Formatting probabilities
The prob_label
function formats probabilities according to my preferences:
- 0 is
0
unlessround_zero_one
isFALSE
. - 1 is
1
unlessround_zero_one
isFALSE
. - Other probabilities are rounded to the nearest .01 with the leading removed.
prob_label(seq(0,1,0.2))
#> [1] "0" ".20" ".40" ".60" ".80" "1"
Setting the digits
argument to 2 will round to 2 significant digits with the exception that probabilities near 1 are rounded to the first number that is not 9.
prob_label(c(.00122, .0122, .122, .99112, .999112), digits = 2)
#> [1] ".0012" ".012" ".12" ".991" ".9991"
The proportion_round
rounds .
proportion_round(c(0,.0011,.5,.991, .99991, 1))
#> [1] 0.00000 0.00100 0.50000 0.99100 0.99991 1.00000
Formatting percentiles
I like to round percentiles to nearest integer unless they are close to 0 or 100.
tibble(z_scores = -4:4,
proportions = pnorm(z_scores),
percentiles = proportion2percentile(proportions,
add_percent_character = TRUE)
)
#> # A tibble: 9 x 3
#> z_scores proportions percentiles
#> <int> <dbl> <chr>
#> 1 -4 0.0000317 .003%
#> 2 -3 0.00135 .1%
#> 3 -2 0.0228 2%
#> 4 -1 0.159 16%
#> 5 0 0.5 50%
#> 6 1 0.841 84%
#> 7 2 0.977 98%
#> 8 3 0.999 99.9%
#> 9 4 1.00 99.997%
Formatting correlations
I like to round correlations to the nearest .01 with leading zeroes removed.
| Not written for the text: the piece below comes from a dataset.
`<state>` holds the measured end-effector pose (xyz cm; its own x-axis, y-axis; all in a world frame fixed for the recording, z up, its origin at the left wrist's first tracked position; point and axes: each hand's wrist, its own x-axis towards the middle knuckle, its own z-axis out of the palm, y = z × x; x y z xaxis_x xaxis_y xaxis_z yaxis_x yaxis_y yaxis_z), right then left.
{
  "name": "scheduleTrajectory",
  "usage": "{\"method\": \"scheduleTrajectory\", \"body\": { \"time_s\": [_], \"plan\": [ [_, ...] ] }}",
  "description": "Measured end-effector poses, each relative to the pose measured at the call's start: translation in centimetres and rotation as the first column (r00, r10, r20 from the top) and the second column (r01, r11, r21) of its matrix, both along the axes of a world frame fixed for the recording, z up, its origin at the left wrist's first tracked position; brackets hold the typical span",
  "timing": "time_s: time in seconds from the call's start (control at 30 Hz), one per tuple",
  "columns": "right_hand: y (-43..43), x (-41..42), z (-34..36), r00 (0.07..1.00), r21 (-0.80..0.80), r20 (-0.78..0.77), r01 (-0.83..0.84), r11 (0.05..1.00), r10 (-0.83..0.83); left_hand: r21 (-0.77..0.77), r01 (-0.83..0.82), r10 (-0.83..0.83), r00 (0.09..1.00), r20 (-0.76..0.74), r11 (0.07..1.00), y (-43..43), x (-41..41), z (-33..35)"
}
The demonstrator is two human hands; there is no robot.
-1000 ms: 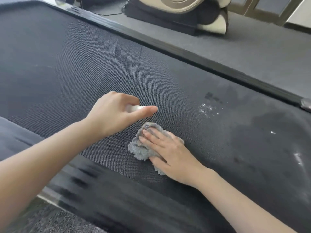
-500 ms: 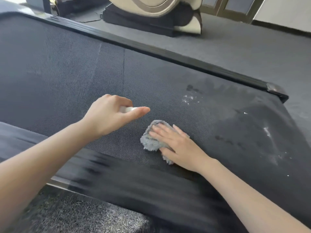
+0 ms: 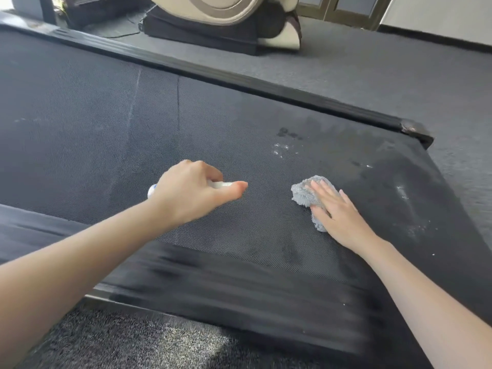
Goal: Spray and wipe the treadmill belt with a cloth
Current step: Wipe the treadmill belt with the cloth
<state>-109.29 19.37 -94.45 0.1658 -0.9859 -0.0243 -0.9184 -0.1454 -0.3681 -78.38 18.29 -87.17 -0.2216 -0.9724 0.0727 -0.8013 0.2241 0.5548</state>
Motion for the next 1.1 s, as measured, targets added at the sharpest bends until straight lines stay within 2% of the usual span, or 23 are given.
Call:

The diagonals are just 1s.
tri2cor(c(.4,.5,.66544)) %>%
cor_text()
#> [,1] [,2] [,3]
#> [1,] "1" ".40" ".50"
#> [2,] ".40" "1" ".67"
#> [3,] ".50" ".67" "1"
If any correlation in the matrix is negative, the positive correlations get a leading space (to make the correlations easier to align in a plot or table).